◆ WHAT IS EXPECTED:
The required output is an exact restatement of the lines, starting with the one that contains "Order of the" and finishing with the last line of the listing. It contains no pictures.

◆ DATASET CONTENT:
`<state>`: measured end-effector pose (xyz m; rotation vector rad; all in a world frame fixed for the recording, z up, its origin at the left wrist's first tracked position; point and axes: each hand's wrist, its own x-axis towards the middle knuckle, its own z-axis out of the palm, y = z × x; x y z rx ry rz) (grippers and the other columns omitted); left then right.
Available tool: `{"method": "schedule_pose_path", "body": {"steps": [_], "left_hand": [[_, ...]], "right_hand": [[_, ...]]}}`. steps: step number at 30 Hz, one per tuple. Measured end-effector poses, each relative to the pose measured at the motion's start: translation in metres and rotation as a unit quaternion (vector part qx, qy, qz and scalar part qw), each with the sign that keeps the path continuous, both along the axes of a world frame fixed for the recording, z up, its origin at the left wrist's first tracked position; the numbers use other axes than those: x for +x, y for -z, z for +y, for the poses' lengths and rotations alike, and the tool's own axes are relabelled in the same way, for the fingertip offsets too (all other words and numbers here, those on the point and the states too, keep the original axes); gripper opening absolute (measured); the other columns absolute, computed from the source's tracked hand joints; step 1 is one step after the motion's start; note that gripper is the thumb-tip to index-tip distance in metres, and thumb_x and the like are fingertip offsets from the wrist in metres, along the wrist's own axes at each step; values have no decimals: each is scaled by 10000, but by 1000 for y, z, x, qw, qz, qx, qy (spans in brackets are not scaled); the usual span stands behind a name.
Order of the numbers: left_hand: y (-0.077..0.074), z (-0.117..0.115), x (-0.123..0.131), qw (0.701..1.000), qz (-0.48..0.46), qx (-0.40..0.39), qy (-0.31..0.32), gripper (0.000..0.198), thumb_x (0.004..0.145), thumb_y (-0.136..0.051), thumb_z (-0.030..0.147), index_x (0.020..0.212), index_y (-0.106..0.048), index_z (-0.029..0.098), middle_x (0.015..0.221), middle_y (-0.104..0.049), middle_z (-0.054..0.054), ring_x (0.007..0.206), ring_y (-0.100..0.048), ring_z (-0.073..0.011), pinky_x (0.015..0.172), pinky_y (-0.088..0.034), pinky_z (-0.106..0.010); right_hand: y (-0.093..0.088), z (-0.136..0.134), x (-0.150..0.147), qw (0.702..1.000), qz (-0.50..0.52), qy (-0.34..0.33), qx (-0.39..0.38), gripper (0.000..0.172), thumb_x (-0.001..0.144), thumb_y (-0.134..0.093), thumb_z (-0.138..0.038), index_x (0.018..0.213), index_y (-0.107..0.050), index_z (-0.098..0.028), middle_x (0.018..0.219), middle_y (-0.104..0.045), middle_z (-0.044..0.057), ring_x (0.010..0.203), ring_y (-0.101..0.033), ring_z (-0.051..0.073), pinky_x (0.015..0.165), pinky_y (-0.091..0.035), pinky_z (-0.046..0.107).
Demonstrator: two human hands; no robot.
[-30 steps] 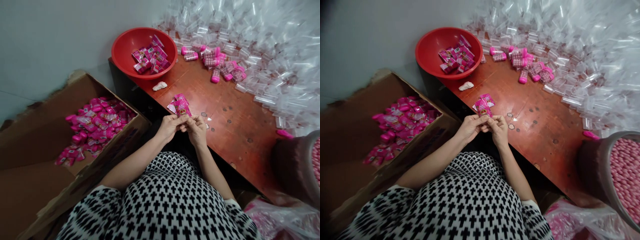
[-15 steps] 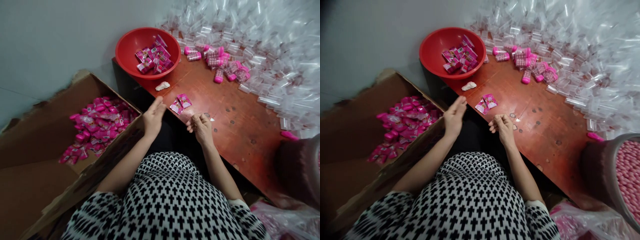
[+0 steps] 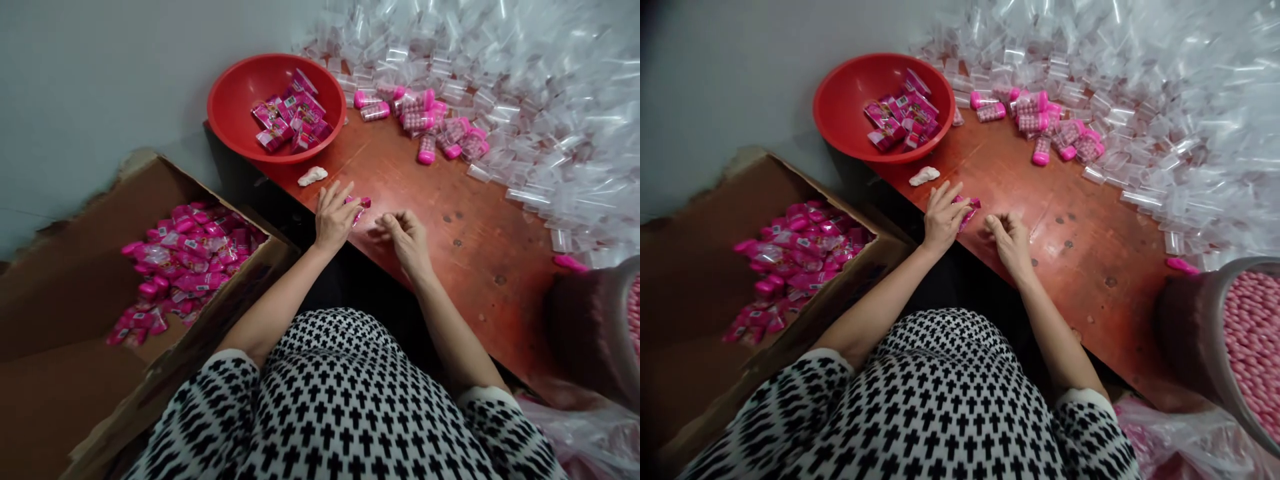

◆ RESULT OF THE EXERCISE:
Order of the numbers: left_hand: y (-0.077..0.074), z (-0.117..0.115), x (-0.123..0.131), qw (0.701..1.000), qz (-0.48..0.46), qx (-0.40..0.39), qy (-0.31..0.32), gripper (0.000..0.198), thumb_x (0.004..0.145), thumb_y (-0.136..0.051), thumb_z (-0.030..0.147), index_x (0.020..0.212), index_y (-0.106..0.048), index_z (-0.029..0.098), middle_x (0.015..0.221), middle_y (-0.104..0.049), middle_z (-0.054..0.054), ring_x (0.007..0.206), ring_y (-0.100..0.048), ring_z (-0.073..0.011), pinky_x (0.015..0.172), pinky_y (-0.088..0.034), pinky_z (-0.106..0.010); right_hand: y (-0.093..0.088), z (-0.136..0.134), x (-0.150..0.147), qw (0.702..1.000), qz (-0.50..0.52), qy (-0.34..0.33), qx (-0.39..0.38), gripper (0.000..0.172), thumb_x (-0.001..0.144), thumb_y (-0.134..0.093), thumb_z (-0.138..0.038), index_x (0.018..0.213), index_y (-0.107..0.050), index_z (-0.098..0.028), middle_x (0.018..0.219), middle_y (-0.104..0.045), middle_z (-0.044..0.057), ring_x (0.010..0.203), ring_y (-0.101..0.033), ring_z (-0.051..0.073), pinky_x (0.015..0.165), pinky_y (-0.091..0.035), pinky_z (-0.046..0.107).
Demonstrator: two human hands; no robot.
[-30 steps] 
[-15 steps] 
[+0 steps] 

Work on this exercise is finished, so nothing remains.